Dubbed the “value unlock plan”, Elliott Advisors which claims to speak for as much as 4.1 per cent of the capital of BHP’s British-listed arm, would collapse the miner’s dual company structure into a single Australian-headquartered entity with its primary listing on the London Stock Exchange with Australian investors to receive a CHESS depositary interest.

The proposal is aimed at retaining index inclusion in the two markets, which is important to retaining sharemarket valuations.

But if the proposal was implemented, would offshore investors gain access to the premium BHP shares trade in Australia or would Australian investors end up seeing the shares trade at the discount BHP shares are accorded in London?

Or as Macquarie asked in a research note: Does the British stock trade at a discount or the Australian stock trade at a premium?

The common view is that the premium accorded BHP shares traded on the ASX stems from the benefit of franking credits.

“There is the real risk in our view that a combined single listed entity could trade towards the UK multiples rather than maintain the Australian multiples,” the broker warned clients.

Over the past two years, BHP shares traded in Britain have traded at a 15 per cent discount to the Australian-traded shares.
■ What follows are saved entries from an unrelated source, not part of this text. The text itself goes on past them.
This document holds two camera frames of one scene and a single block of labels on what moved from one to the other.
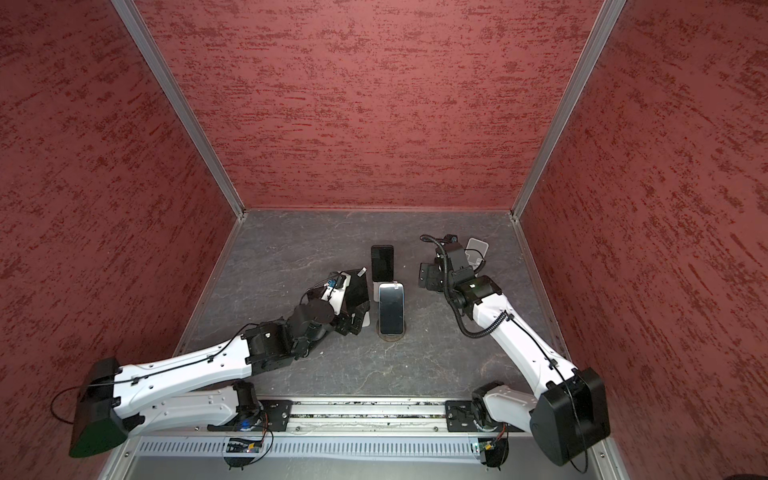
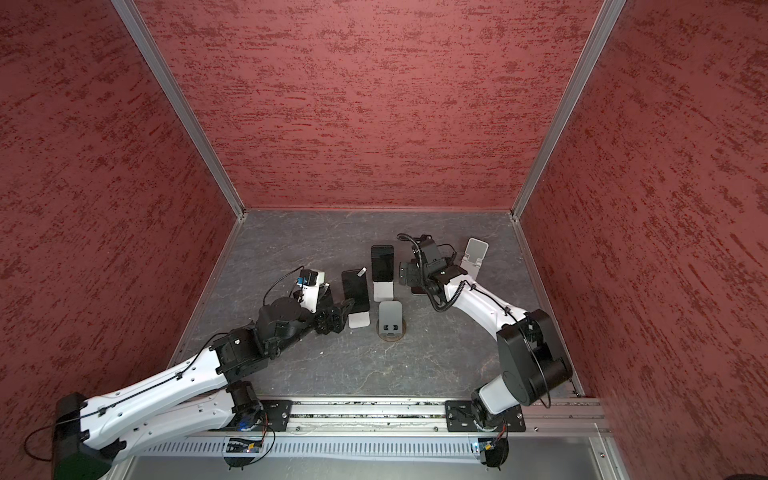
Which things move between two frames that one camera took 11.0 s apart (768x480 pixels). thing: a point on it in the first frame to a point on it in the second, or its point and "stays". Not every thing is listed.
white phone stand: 476,251 stays
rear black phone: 382,262 stays
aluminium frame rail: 369,418 stays
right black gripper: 432,270 to 410,275
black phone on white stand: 358,291 stays
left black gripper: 345,317 to 338,318
The ASX200 trades on a price-earnings multiple of around 16.3 times, analysts said, which is significantly higher than the multiple of 14.5 times shares included in the FTSE100 index trade at.

The limited spread of investible assets available through the ASX, with a bias towards financial services and mining stocks, along with the broadly higher dividends paid by public companies in Australia when compared with offshore markets due to their maturer status are often mentioned as reasons why multiples are higher on the main ASX indices.

The other element of the Elliott Advisors proposal, BHP spinning out its US petroleum assets into a separate entity to be listed on the New York stock exchange, won broader support from analysts, although whether this would be beneficial to shareholders would depend on the level of debt the entity would be loaded up with if the plan were to proceed.

Group-wide, BHP’s net debt stood at around $US20 billion at the end of December which is expected to decline to around $US15 billion by mid-year, thanks to strong commodity prices, iron ore and coal in particular.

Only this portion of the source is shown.